# What you should do
Give back every record exactly as written.

Exercise materials START

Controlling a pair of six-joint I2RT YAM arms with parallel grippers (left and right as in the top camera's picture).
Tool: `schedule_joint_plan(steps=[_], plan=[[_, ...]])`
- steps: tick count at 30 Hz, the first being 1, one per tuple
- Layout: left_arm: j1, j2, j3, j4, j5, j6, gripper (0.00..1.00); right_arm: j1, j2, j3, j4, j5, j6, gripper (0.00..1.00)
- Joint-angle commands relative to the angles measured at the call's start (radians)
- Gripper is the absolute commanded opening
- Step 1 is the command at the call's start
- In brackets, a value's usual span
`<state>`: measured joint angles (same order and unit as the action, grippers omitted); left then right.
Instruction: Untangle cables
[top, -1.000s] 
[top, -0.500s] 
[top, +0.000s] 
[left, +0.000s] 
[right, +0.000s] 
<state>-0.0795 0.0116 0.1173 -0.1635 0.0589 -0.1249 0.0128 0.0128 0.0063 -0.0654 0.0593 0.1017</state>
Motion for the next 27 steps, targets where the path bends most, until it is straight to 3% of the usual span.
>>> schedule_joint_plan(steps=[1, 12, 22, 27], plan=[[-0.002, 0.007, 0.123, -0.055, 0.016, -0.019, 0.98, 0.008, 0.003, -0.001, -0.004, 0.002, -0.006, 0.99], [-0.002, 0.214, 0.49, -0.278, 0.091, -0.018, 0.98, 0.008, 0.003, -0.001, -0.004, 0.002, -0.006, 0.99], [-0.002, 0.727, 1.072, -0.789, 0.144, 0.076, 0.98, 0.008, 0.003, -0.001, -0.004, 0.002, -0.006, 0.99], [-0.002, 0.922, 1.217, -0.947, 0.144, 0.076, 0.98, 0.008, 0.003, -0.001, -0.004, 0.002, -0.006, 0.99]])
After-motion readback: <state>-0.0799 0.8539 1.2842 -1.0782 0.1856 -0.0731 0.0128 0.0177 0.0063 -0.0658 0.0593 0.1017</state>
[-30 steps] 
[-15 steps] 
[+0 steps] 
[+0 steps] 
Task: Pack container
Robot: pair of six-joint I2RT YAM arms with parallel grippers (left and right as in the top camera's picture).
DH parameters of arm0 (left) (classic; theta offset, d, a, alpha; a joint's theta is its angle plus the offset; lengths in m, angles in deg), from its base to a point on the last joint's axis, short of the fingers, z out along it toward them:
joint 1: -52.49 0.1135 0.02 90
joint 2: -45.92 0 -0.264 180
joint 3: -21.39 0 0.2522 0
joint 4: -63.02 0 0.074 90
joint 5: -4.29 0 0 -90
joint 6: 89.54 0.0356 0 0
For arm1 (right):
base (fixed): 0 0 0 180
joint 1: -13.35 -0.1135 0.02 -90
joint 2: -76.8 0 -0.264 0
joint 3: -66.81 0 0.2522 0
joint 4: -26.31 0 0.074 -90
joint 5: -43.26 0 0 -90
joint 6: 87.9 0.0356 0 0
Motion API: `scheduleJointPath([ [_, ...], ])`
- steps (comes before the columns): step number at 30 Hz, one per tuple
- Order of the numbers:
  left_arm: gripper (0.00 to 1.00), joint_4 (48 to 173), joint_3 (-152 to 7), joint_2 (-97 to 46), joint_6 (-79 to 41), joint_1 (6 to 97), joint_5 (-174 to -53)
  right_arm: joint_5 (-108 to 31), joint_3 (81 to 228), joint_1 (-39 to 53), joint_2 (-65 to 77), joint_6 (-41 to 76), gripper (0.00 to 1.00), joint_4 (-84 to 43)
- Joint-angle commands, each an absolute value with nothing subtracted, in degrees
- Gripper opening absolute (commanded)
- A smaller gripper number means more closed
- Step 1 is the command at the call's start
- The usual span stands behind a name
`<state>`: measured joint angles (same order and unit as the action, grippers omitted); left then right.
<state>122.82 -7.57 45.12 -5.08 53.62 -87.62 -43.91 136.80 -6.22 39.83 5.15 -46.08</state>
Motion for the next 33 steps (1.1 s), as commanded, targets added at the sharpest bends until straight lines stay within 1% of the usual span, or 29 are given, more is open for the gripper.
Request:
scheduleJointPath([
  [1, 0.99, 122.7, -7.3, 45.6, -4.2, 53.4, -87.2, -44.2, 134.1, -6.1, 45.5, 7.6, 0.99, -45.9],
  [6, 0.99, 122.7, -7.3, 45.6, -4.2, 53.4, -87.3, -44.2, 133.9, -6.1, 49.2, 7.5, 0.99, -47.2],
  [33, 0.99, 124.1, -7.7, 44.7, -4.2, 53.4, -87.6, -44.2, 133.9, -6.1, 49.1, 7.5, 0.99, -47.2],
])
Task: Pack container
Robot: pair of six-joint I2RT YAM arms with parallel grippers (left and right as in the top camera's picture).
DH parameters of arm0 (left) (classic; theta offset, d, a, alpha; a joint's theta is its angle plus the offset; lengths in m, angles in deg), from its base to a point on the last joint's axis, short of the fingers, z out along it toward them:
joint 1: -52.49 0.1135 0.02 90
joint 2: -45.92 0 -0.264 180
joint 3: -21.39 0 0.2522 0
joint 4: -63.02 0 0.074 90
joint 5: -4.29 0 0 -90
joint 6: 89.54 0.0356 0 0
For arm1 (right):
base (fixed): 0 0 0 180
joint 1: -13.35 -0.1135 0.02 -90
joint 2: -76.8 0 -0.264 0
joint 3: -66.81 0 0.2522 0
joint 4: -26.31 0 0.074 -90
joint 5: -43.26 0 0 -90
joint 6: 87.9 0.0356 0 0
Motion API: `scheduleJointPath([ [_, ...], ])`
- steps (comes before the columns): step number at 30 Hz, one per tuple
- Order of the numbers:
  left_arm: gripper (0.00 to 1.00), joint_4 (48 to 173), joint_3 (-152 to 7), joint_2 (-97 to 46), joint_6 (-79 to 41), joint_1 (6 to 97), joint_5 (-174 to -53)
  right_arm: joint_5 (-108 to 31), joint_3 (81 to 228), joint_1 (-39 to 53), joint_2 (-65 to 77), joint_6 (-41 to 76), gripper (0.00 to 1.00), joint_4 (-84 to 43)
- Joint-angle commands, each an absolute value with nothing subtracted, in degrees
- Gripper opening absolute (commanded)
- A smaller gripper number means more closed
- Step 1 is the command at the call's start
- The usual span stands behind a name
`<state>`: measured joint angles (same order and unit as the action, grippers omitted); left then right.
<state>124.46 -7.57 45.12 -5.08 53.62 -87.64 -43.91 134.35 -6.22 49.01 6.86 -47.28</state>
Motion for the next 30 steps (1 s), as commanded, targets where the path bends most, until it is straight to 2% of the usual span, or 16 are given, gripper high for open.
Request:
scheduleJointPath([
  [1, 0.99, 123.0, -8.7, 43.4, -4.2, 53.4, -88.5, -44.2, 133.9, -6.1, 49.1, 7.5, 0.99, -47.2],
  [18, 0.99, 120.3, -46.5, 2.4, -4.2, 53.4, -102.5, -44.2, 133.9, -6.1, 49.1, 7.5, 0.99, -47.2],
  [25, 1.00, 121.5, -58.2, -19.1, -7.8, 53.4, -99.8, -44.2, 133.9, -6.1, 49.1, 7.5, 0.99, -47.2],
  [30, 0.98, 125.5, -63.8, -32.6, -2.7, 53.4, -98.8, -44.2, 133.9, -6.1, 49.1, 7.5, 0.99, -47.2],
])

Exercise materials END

# Reply to the exercise
Controlling a pair of six-joint I2RT YAM arms with parallel grippers (left and right as in the top camera's picture).
Tool: `schedule_joint_plan(steps=[_], plan=[[_, ...]])`
- steps: tick count at 30 Hz, the first being 1, one per tuple
- Layout: left_arm: j1, j2, j3, j4, j5, j6, gripper (0.00..1.00); right_arm: j1, j2, j3, j4, j5, j6, gripper (0.00..1.00)
- Joint-angle commands relative to the angles measured at the call's start (radians)
- Gripper is the absolute commanded opening
- Step 1 is the command at the call's start
- In brackets, a value's usual span
`<state>`: measured joint angles (same order and unit as the action, grippers omitted); left then right.
Instruction: Untangle cables
[top, -1.000s] 
[top, -0.500s] 
[top, +0.000s] 
[left, +0.000s] 
[right, +0.000s] 
<state>-0.0795 0.0116 0.1173 -0.1635 0.0589 -0.1249 0.0128 0.0128 0.0063 -0.0654 0.0593 0.1017</state>
Motion for the next 27 steps, targets where the path bends most, until it is straight to 3% of the usual span.
>>> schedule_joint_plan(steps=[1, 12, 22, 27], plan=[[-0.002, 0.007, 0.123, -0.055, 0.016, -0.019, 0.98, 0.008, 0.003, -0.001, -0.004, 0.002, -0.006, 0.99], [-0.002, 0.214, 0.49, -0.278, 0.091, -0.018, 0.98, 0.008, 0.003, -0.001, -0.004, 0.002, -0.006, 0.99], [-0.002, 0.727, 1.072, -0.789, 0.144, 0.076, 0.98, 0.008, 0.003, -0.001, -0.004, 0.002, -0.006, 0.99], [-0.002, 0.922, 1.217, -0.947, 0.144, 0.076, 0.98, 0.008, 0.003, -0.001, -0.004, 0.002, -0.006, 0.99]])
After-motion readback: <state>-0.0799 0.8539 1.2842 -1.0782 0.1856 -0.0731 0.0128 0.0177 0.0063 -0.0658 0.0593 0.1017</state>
[-30 steps] 
[-15 steps] 
[+0 steps] 
[+0 steps] 
Task: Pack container
Robot: pair of six-joint I2RT YAM arms with parallel grippers (left and right as in the top camera's picture).
DH parameters of arm0 (left) (classic; theta offset, d, a, alpha; a joint's theta is its angle plus the offset; lengths in m, angles in deg), from its base to a point on the last joint's axis, short of the fingers, z out along it toward them:
joint 1: -52.49 0.1135 0.02 90
joint 2: -45.92 0 -0.264 180
joint 3: -21.39 0 0.2522 0
joint 4: -63.02 0 0.074 90
joint 5: -4.29 0 0 -90
joint 6: 89.54 0.0356 0 0
For arm1 (right):
base (fixed): 0 0 0 180
joint 1: -13.35 -0.1135 0.02 -90
joint 2: -76.8 0 -0.264 0
joint 3: -66.81 0 0.2522 0
joint 4: -26.31 0 0.074 -90
joint 5: -43.26 0 0 -90
joint 6: 87.9 0.0356 0 0
Motion API: `scheduleJointPath([ [_, ...], ])`
- steps (comes before the columns): step number at 30 Hz, one per tuple
- Order of the numbers:
  left_arm: gripper (0.00 to 1.00), joint_4 (48 to 173), joint_3 (-152 to 7), joint_2 (-97 to 46), joint_6 (-79 to 41), joint_1 (6 to 97), joint_5 (-174 to -53)
  right_arm: joint_5 (-108 to 31), joint_3 (81 to 228), joint_1 (-39 to 53), joint_2 (-65 to 77), joint_6 (-41 to 76), gripper (0.00 to 1.00), joint_4 (-84 to 43)
- Joint-angle commands, each an absolute value with nothing subtracted, in degrees
- Gripper opening absolute (commanded)
- A smaller gripper number means more closed
- Step 1 is the command at the call's start
- The usual span stands behind a name
`<state>`: measured joint angles (same order and unit as the action, grippers omitted); left then right.
<state>122.82 -7.57 45.12 -5.08 53.62 -87.62 -43.91 136.80 -6.22 39.83 5.15 -46.08</state>
Motion for the next 33 steps (1.1 s), as commanded, targets added at the sharpest bends until straight lines stay within 1% of the usual span, or 29 are given, more is open for the gripper.
Request:
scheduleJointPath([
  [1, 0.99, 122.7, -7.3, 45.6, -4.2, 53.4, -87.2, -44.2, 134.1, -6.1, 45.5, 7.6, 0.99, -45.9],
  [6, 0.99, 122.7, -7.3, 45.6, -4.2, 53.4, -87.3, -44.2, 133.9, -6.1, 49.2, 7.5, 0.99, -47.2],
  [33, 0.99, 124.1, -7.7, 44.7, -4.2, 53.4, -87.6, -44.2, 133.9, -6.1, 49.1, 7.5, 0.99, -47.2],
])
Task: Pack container
Robot: pair of six-joint I2RT YAM arms with parallel grippers (left and right as in the top camera's picture).
DH parameters of arm0 (left) (classic; theta offset, d, a, alpha; a joint's theta is its angle plus the offset; lengths in m, angles in deg), from its base to a point on the last joint's axis, short of the fingers, z out along it toward them:
joint 1: -52.49 0.1135 0.02 90
joint 2: -45.92 0 -0.264 180
joint 3: -21.39 0 0.2522 0
joint 4: -63.02 0 0.074 90
joint 5: -4.29 0 0 -90
joint 6: 89.54 0.0356 0 0
For arm1 (right):
base (fixed): 0 0 0 180
joint 1: -13.35 -0.1135 0.02 -90
joint 2: -76.8 0 -0.264 0
joint 3: -66.81 0 0.2522 0
joint 4: -26.31 0 0.074 -90
joint 5: -43.26 0 0 -90
joint 6: 87.9 0.0356 0 0
Motion API: `scheduleJointPath([ [_, ...], ])`
- steps (comes before the columns): step number at 30 Hz, one per tuple
- Order of the numbers:
  left_arm: gripper (0.00 to 1.00), joint_4 (48 to 173), joint_3 (-152 to 7), joint_2 (-97 to 46), joint_6 (-79 to 41), joint_1 (6 to 97), joint_5 (-174 to -53)
  right_arm: joint_5 (-108 to 31), joint_3 (81 to 228), joint_1 (-39 to 53), joint_2 (-65 to 77), joint_6 (-41 to 76), gripper (0.00 to 1.00), joint_4 (-84 to 43)
- Joint-angle commands, each an absolute value with nothing subtracted, in degrees
- Gripper opening absolute (commanded)
- A smaller gripper number means more closed
- Step 1 is the command at the call's start
- The usual span stands behind a name
`<state>`: measured joint angles (same order and unit as the action, grippers omitted); left then right.
<state>124.46 -7.57 45.12 -5.08 53.62 -87.64 -43.91 134.35 -6.22 49.01 6.86 -47.28</state>
Motion for the next 30 steps (1 s), as commanded, targets where the path bends most, until it is straight to 2% of the usual span, or 16 are given, gripper high for open.
Request:
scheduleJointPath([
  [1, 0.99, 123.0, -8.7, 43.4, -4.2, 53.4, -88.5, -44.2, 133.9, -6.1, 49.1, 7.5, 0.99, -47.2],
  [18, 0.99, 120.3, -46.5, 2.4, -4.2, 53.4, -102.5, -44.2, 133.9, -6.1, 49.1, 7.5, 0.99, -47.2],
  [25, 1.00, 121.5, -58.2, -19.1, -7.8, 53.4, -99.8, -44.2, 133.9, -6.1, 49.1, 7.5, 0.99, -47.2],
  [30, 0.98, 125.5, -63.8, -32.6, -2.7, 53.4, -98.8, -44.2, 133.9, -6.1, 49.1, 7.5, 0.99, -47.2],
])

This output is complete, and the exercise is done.